Human VenturesHuman VenturesFrom left to right: Michael Letta, Megan O’Connor, Heather Hartnett and Anna Fine.

The New York startup scene is buzzing, but tough: it’s capital intensive, hard to find office space, and relentlessly pricey.

Realising this, Joe Marchese decided to sell his advertising startup to 21st Century Fox for $US200 million and create Human Ventures, which he says is neither a traditional VC firm nor an incubator, but a “startup studio.”

Marchese’s goal is to highlight interesting startups in New York in the midst of overshadowing industries like finance and fashion, and he’s trying to achieve that ideal by spinning startup ideas into reality and hiring seasoned entrepreneurs.

This means no pitching, no applications, no Demo Days — only internal networks and resources. Human Ventures plants three to five portfolio projects a year in their studio. After seeing them hit series A funding, the team then takes on more.

“If people ask why do it this way, I say why not?” Marchese told Business Insider. “If you look at places like Y Combinator and Betaworks, each of their focus is different. Human’s big focus is the backgrounds of people who have come from the private sector and high-profile nonprofit positions and the wide network they bring.”

Marchese named Heather Hartnett, former business development leader of City Light Capital, the CEO of Human Ventures in March, making Human Ventures the only female-run studio in New York. Marchese says Human Ventures is fundraising from top-notch undisclosed investors and hiring more talent including Michael Letta, who served as CFO at nonprofit organisation charity: water, and Megan O’Connor from charity Pencils of Promise.

The mostly-female core talent team rounds out at five.

“We like to use the phrase ‘epic humans’ to describe the people here,” Hartnett said. “CEOs and founders might know how to adapt in this environment, but we fill in gaps for where they’re not as proficient. If you come from a big corporation, we provide navigation through the startup scene. If you’re an operator but don’t know how to raise an investment, we’re a huge hitter for them in that way.”

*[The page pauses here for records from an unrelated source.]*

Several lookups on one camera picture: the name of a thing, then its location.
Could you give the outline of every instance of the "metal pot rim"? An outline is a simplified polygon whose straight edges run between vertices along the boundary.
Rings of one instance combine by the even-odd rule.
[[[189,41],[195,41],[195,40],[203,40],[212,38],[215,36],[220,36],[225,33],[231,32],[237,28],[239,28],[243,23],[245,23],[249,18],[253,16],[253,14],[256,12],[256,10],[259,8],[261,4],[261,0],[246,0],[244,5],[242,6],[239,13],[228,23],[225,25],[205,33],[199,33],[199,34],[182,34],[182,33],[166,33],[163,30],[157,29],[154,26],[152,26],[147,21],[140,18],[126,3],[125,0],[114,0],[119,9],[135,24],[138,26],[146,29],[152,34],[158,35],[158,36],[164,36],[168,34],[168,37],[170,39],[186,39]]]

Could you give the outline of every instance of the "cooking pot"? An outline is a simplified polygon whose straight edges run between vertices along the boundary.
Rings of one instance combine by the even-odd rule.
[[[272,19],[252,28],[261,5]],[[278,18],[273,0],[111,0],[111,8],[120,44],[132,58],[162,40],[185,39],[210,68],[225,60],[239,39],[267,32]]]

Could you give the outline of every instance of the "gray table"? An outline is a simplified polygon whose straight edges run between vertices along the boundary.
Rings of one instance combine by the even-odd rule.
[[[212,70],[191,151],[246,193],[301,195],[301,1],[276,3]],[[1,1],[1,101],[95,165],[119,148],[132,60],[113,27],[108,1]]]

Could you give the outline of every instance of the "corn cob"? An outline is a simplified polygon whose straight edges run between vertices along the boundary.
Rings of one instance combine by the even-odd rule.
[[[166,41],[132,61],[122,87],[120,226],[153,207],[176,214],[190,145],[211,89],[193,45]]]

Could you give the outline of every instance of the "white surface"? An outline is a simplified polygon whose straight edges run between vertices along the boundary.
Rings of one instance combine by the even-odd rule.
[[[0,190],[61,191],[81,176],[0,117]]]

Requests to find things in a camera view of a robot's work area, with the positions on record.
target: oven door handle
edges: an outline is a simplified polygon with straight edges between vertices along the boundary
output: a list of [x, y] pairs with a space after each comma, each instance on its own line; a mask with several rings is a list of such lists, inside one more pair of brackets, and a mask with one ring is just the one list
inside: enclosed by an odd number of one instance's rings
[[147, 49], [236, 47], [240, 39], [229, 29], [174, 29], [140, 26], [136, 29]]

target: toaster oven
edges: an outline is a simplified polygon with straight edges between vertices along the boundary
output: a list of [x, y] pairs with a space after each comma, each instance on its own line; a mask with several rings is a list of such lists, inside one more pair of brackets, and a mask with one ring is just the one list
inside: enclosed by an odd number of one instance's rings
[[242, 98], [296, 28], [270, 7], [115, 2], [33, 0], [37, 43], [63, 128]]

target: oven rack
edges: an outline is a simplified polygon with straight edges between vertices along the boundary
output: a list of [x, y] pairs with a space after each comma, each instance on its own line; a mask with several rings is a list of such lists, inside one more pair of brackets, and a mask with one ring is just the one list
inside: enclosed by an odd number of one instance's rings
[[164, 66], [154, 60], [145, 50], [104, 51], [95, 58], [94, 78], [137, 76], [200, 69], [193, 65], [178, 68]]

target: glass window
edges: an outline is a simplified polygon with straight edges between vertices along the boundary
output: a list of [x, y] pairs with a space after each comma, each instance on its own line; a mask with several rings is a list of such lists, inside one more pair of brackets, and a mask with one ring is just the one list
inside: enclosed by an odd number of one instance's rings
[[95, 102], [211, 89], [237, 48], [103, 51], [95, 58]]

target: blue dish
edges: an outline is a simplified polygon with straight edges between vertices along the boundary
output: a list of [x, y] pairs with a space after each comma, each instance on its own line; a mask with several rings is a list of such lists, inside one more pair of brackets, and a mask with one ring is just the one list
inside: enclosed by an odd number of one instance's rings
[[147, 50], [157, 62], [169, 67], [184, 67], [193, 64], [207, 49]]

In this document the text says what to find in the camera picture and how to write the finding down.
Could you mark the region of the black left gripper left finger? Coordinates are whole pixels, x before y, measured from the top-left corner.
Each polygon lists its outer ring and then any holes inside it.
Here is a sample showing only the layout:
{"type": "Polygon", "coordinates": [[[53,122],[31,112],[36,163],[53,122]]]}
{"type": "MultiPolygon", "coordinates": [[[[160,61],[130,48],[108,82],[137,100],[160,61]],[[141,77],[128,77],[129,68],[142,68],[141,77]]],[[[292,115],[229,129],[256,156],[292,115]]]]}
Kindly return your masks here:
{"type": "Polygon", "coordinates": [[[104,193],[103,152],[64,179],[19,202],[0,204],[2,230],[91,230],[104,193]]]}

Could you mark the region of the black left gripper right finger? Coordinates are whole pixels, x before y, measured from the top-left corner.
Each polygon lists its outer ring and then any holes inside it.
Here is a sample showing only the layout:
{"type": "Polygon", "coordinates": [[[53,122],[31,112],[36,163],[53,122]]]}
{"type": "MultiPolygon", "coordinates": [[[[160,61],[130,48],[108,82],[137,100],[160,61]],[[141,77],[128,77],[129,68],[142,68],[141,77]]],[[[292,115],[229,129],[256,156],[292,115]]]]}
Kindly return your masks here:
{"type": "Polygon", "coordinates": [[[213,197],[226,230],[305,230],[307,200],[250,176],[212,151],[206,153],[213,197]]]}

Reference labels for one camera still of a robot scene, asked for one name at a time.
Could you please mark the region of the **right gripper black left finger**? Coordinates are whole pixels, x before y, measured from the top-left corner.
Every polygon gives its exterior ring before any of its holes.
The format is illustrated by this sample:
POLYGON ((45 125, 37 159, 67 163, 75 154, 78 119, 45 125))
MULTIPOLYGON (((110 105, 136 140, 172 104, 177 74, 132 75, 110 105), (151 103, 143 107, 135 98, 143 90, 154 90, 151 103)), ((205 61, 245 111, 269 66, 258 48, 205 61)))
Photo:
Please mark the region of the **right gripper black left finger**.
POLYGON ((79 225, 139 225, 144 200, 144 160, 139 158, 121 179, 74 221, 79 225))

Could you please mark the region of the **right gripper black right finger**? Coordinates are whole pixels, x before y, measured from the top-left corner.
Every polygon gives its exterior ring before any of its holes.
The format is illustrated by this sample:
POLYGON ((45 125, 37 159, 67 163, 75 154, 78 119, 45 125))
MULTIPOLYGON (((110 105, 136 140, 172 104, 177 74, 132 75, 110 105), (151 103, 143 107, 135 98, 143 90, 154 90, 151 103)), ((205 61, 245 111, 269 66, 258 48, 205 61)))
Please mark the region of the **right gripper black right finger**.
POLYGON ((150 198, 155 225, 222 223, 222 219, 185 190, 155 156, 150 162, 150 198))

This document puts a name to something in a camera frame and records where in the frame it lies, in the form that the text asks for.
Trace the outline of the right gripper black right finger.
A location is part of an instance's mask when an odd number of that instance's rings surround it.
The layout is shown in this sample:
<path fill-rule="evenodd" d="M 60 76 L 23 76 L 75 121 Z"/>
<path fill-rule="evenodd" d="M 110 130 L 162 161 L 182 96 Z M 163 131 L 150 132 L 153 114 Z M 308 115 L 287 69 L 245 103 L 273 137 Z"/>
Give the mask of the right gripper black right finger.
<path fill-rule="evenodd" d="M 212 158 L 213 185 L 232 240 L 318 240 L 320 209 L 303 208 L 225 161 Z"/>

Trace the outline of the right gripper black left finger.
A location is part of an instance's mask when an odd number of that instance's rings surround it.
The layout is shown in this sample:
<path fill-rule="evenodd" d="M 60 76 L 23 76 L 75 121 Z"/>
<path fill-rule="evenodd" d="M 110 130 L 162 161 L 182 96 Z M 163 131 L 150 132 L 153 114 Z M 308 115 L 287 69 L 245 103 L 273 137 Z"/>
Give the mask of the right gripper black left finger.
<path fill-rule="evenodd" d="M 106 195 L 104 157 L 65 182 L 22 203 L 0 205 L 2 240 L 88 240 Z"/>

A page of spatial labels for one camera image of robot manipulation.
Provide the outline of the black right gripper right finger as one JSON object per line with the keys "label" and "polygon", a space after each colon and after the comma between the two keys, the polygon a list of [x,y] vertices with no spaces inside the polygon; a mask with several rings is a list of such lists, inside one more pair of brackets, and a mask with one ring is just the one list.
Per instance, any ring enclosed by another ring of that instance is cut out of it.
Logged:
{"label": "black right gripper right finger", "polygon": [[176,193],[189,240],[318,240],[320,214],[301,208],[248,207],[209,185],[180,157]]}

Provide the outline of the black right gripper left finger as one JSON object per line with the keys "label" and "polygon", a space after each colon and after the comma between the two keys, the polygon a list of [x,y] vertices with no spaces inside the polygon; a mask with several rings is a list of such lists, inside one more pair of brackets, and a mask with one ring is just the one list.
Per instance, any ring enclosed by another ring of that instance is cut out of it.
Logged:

The startup studio’s dynamic model is becoming louder in Manhattan, and elsewhere. The oldest such New York-based incubator, Betaworks, rounded up $US50 million from Twitter acquisitions Summize and Tweetdeck in 2013. Expa, which emerged last year, is the brainchild of Uber and StumbleUpon co-founder Garrett Camp.

According to the Wall Street Journal, 67 studio-like ventures have launched all over the world, and 17 of them since 2013.